▶ [WHAT THIS TASK INVOLVES] Please find every line in the records below that contains the word "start", and copy it.

Records from a dataset:
────────────────────────────────────────
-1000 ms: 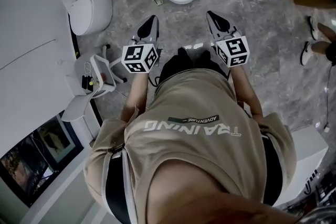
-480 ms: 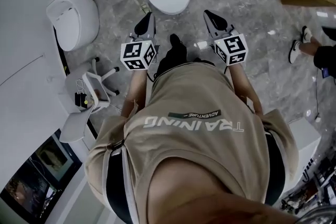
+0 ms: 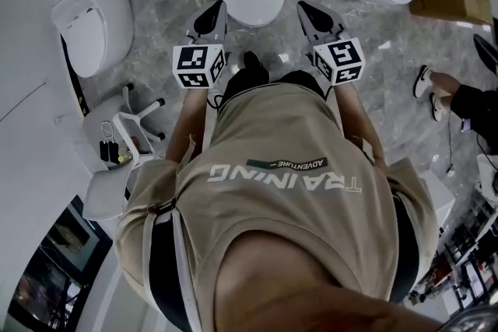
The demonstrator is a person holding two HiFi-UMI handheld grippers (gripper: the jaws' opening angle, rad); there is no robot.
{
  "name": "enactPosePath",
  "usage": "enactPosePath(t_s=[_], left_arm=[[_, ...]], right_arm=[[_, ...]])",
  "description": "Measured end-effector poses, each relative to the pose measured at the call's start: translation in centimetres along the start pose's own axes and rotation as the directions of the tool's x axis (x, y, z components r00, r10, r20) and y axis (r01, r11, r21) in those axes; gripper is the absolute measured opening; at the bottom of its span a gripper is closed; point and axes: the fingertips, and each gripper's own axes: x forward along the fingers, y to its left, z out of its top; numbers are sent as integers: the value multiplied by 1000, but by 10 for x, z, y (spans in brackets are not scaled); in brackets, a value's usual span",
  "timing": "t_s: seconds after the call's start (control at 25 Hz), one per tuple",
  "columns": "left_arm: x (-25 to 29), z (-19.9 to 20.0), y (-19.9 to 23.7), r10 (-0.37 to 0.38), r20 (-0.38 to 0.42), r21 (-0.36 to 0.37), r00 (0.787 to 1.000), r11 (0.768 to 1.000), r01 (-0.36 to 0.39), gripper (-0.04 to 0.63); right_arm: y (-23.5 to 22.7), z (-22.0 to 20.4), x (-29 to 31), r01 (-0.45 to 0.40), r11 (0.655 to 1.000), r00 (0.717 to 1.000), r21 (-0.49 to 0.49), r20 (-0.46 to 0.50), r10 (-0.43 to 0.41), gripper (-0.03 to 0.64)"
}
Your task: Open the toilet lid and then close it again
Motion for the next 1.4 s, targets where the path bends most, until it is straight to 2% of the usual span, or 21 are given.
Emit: enactPosePath(t_s=[0.2, 0.4, 0.64, 0.88, 1.12, 1.28, 1.4], left_arm=[[27, -3, 8, -27, -40, -17, 999, 1000, 26, 3], [60, -1, 14, -15, -70, -18, 997, 1000, 13, 3], [95, 19, 20, 78, -82, 17, 994, 997, -77, 3], [116, 27, 35, 186, -93, -33, 978, 981, -190, 3], [135, 25, 45, 260, -129, -51, 957, 962, -268, 3], [140, 5, 56, 292, -179, -87, 940, 947, -311, 3], [149, -17, 65, 286, -197, -125, 938, 941, -313, 5]], right_arm=[[-13, -6, 19, -2, 1000, 999, 9, -40, 3, 9], [-37, -27, 36, -26, 999, 995, 37, -100, 29, 9], [-76, -31, 67, -109, 992, 988, 70, -104, 116, 9], [-108, -29, 99, -193, 979, 972, 65, -121, 200, 9], [-126, -44, 118, -282, 957, 941, 71, -174, 290, 9], [-127, -62, 135, -337, 938, 913, 78, -218, 346, 9], [-129, -81, 153, -361, 929, 894, 75, -257, 368, 9]])
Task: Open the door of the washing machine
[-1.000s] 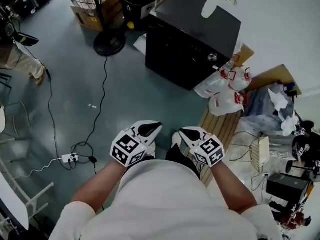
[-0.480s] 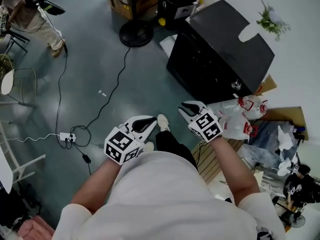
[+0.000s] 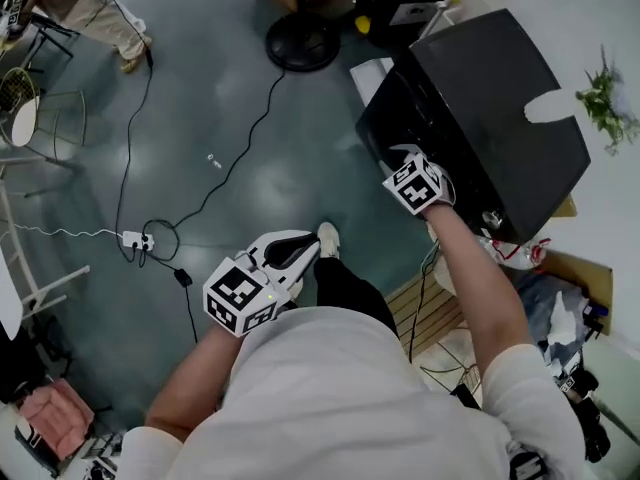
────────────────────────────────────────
▶ [REPLY]
  "description": "Measured end-effector poses, each relative to the pose measured at the call's start: translation in centimetres along the start pose's own axes and rotation as the directions of the tool's x axis (x, y, z components r00, r10, r20) and y axis (r01, r11, r21) in those axes; gripper is the absolute measured opening; at the bottom of its span a gripper is closed; point and axes: the fingertips, and each gripper's own axes: x forward along the fingers, y to its left, z out of its top; numbers are sent as integers: the value multiplied by 1000, but by 10 for x, z, y (spans in brackets are not scaled); in brackets, a value's usual span",
  "timing": "t_s: seconds after the call's start (control at 25 Hz), one per tuple",

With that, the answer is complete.